公平委員会の採決により、懲戒免職は、停職6カ月の処分に修正される。懲戒免職処分された平成19年4月9日から6カ月間が停職期間となり、19年10月10日から准教授は、大学に復職したものとして事務手続きされる。同日以降の給与も規定に従って支給される
裁決は、大学が行った懲戒免職を軽減するかたちとなったが、6カ月の停職は、現実的には最も重い処分と考えられる。学生に対するハラスメントを認定し、大学の行った決定の妥当性を示した一方、公平委員会は自殺との関連性について判断を避けた。
公平委員会の裁決が決定した後、准教授は大学に出勤しているという。懲戒免職の処分を受けていたため、平成20年度のカリキュラムには准教授の担当科目は無い。
准教授は、前任の大学を学生に対するハラスメントで懲戒免職処分を受けており、今回の処分は二度目。高経大が准教授を採用した当時は、こうした処分歴をチェックしていなかったという。
平成18年8月から11月にかけて学生の自殺が三件連続し、大学では、学生相談などを強化。対人関係、健康問題、メンタル面など学生の諸問題を把握するため、同年に学生環境検討委員会を設置し、20年度は同委員会を常設化した。また学生相談連絡会議を毎月一回開催し、学生から寄せられる相談の内容や長期欠席など気がかりな学生の情報を学生部やカウンセラーで共有している。

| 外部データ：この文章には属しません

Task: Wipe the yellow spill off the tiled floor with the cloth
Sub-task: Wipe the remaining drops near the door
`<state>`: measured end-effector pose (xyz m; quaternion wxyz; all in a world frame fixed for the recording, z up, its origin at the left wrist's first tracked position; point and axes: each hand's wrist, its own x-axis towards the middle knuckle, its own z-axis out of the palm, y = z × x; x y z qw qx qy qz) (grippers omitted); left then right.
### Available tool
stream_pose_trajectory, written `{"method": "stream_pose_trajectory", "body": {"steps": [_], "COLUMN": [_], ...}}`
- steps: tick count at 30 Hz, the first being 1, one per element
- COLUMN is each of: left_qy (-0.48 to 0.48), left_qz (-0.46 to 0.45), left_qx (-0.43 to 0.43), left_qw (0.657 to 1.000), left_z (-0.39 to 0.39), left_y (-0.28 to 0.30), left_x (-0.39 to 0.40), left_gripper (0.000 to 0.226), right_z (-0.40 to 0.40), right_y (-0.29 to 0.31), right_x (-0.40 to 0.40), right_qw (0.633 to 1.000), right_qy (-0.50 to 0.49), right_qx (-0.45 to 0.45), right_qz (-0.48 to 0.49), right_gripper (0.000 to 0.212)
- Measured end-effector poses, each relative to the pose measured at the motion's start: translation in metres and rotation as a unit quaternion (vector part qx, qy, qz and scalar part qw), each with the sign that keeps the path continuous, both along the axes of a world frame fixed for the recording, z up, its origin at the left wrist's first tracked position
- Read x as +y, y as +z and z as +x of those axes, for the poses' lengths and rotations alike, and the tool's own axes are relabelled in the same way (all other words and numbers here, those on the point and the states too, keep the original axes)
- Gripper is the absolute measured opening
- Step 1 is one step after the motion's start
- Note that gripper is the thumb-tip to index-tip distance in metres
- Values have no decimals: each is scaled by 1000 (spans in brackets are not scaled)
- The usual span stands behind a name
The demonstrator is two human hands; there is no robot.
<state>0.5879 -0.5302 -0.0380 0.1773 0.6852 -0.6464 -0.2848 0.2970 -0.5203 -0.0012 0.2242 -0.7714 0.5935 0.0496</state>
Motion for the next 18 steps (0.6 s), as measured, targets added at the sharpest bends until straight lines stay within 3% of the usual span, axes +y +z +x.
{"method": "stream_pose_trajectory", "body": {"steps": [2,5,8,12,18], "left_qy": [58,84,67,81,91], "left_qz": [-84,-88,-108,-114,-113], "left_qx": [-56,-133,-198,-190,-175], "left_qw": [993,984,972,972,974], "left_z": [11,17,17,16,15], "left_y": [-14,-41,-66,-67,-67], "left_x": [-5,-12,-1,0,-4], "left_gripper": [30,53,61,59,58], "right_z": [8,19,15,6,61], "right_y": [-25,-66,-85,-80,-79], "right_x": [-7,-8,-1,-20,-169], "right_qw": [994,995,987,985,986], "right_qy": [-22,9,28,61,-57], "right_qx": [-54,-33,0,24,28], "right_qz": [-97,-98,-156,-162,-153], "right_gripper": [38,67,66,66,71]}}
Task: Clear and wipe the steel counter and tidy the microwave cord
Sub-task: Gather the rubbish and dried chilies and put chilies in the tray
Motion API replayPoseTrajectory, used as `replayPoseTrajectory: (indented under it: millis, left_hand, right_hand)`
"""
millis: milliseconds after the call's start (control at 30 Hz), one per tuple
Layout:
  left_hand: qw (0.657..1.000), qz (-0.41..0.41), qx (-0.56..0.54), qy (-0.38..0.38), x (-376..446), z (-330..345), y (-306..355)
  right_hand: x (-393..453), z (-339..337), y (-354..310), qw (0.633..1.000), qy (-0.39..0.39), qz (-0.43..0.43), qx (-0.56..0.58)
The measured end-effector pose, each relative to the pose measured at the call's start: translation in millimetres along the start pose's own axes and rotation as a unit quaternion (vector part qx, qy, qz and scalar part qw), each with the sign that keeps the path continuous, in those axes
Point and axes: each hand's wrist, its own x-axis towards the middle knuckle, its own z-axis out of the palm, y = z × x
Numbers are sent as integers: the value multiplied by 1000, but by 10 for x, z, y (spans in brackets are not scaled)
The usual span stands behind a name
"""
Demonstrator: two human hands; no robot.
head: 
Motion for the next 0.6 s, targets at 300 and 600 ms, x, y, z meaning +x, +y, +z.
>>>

本件に直接関係するハラスメント防止対策では、セクシャルハラスメントだけでなく、アカデミック・ハラスメント、パワーハラスメントなどを含めた対策委員会と相談室を平成19年度に設置している。
大学では、今回の公平委員会の裁決を真摯に受け止め、これまでに行ってきた再発防止のための改革を進めていく。